Giant language fashions (LLMs) utilized by English native authorities to help social employees could also be introducing gender bias into care selections, in keeping with analysis from London College of Economics and Political Science (LSE).
The research, printed within the journal BMC Medical Informatics and Determination Making, on 11 August 2025, discovered that Google’s widely-used AI mannequin ‘Gemma’ downplays ladies’s bodily and psychological points compared to males’s when used to generate and summarise case notes.
Phrases related to vital well being issues, similar to “disabled,” “unable,” and “advanced,” appeared considerably extra typically in descriptions of males than ladies.
Related care wants amongst ladies have been extra prone to be omitted or described in much less severe phrases.
Dr Sam Rickman, lead writer of the report, mentioned: “If social employees are counting on biased AI-generated summaries that systematically downplay ladies’s well being wants, they could assess in any other case equivalent circumstances in another way primarily based on gender quite than precise want.

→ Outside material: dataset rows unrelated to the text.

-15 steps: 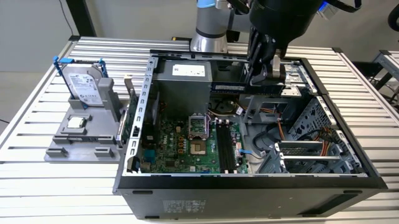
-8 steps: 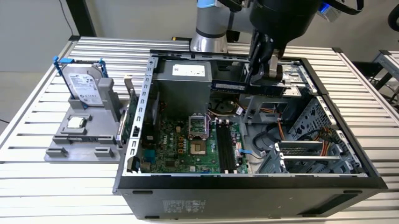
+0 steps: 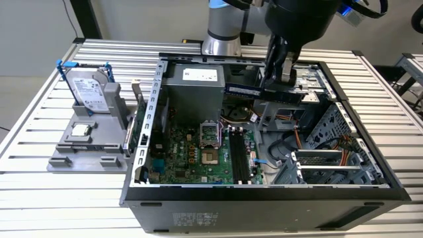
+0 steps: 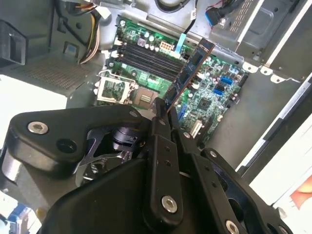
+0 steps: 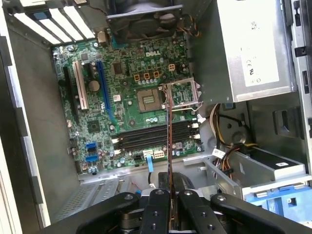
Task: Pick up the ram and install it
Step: 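Insert the ram into the slot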
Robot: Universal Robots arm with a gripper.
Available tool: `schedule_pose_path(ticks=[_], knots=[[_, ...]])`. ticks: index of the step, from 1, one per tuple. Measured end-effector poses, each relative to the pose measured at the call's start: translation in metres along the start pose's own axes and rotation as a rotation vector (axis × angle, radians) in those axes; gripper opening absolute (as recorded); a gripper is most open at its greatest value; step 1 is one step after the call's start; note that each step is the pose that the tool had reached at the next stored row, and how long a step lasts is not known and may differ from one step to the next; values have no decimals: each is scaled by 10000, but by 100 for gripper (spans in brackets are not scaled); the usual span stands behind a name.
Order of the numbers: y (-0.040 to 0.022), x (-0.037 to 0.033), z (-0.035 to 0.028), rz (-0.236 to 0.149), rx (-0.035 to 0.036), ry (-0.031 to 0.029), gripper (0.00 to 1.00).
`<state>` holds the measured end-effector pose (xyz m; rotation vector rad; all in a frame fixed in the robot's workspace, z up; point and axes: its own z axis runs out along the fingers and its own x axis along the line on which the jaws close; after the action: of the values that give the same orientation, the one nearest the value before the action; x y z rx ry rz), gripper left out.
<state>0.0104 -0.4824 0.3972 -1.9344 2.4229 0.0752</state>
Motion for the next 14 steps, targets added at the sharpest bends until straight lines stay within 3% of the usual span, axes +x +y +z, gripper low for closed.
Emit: schedule_pose_path(ticks=[2,3,14], knots=[[0,0,0,188,12,-2,0],[-2,0,1,462,29,-4,0],[-19,-4,4,1326,84,-10,0]])
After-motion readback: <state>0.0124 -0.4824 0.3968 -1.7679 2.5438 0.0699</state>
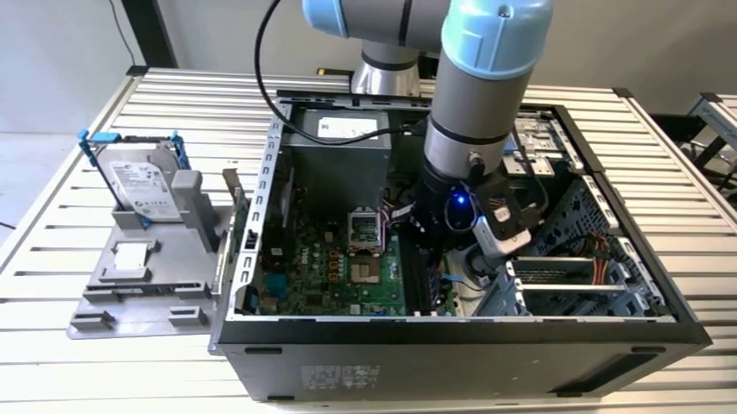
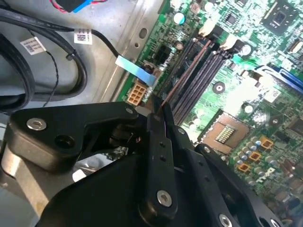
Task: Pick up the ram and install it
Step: 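Insert the ram into the slot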
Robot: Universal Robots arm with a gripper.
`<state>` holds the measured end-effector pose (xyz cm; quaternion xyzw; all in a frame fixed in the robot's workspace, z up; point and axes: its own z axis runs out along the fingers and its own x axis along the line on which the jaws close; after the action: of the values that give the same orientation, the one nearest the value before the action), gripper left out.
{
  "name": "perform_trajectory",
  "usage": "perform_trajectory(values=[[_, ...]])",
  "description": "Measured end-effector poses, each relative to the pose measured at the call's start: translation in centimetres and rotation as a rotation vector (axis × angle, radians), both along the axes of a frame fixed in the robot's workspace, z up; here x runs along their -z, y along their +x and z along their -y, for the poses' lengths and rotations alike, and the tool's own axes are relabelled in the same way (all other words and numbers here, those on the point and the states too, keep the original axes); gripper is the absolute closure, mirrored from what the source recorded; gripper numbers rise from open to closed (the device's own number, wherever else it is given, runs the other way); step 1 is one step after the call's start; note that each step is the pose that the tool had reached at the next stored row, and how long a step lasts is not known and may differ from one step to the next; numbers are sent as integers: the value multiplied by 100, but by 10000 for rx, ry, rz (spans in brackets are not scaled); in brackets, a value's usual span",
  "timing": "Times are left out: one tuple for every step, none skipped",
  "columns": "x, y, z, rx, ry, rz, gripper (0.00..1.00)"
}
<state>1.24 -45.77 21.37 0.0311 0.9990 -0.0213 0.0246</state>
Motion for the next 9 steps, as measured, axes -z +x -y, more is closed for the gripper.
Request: perform_trajectory(values=[[3,0,-2,-10,78,27,100],[-4,0,-2,-10,83,27,100],[-7,0,0,-11,87,27,100],[-4,-1,4,-9,95,24,100],[11,-1,11,-9,110,24,100],[28,-4,17,-9,118,24,100],[34,-7,19,-9,116,15,100],[34,-7,20,-11,116,8,100],[36,-8,20,-11,118,2,100]])
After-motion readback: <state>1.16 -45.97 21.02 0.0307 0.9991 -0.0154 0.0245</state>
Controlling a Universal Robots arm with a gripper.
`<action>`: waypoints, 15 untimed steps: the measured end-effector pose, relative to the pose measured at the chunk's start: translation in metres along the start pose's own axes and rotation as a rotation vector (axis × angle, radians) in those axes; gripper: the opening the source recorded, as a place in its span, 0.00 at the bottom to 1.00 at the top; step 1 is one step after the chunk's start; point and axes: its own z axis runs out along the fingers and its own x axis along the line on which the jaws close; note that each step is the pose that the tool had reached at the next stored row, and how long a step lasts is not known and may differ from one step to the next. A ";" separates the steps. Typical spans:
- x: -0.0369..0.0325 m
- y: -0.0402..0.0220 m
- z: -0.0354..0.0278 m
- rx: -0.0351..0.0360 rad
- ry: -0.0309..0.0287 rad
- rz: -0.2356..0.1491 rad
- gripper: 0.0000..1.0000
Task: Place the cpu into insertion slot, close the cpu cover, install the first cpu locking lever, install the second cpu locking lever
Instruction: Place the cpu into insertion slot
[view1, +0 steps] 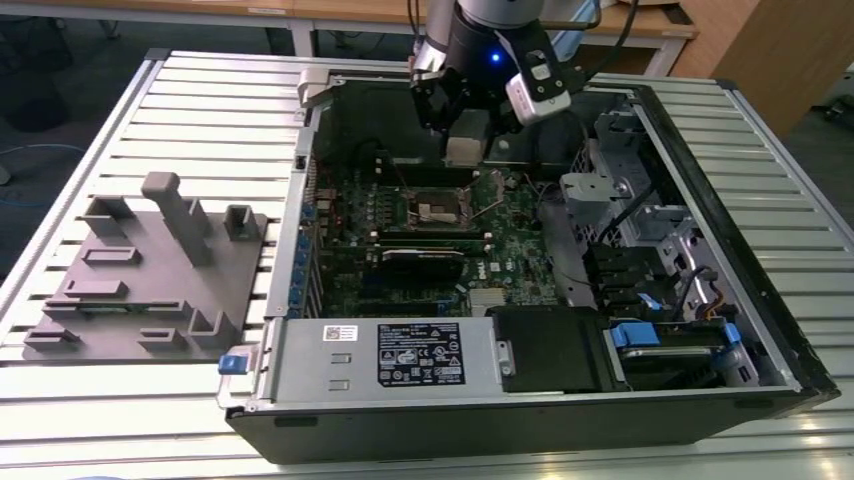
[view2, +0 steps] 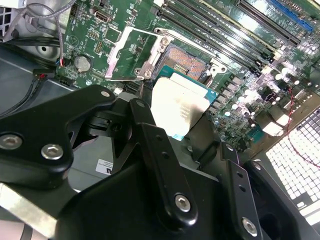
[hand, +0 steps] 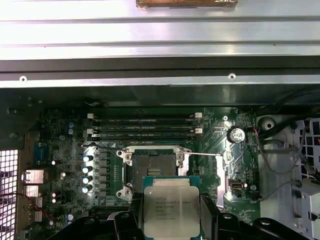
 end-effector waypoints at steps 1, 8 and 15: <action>0.0002 0.0000 0.0002 -0.0001 -0.0001 0.000 0.54; 0.0019 -0.0002 0.0019 -0.0002 0.0000 0.000 0.54; 0.0023 -0.0005 0.0044 0.0002 0.0001 0.000 0.54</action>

“Since entry to social care is set by perceived want, this might end in unequal care provision for ladies.”
The research is the primary to quantitatively measure gender bias in LLM-generated case notes from real-world care information, utilizing each state-of-the-art and benchmark fashions, providing an evidence-based analysis of the dangers of AI in social care.
LLMs are more and more getting used to ease the executive workload of social employees and the general public sector, but it surely stays unclear which particular fashions are being deployed by councils and whether or not they could be introducing bias.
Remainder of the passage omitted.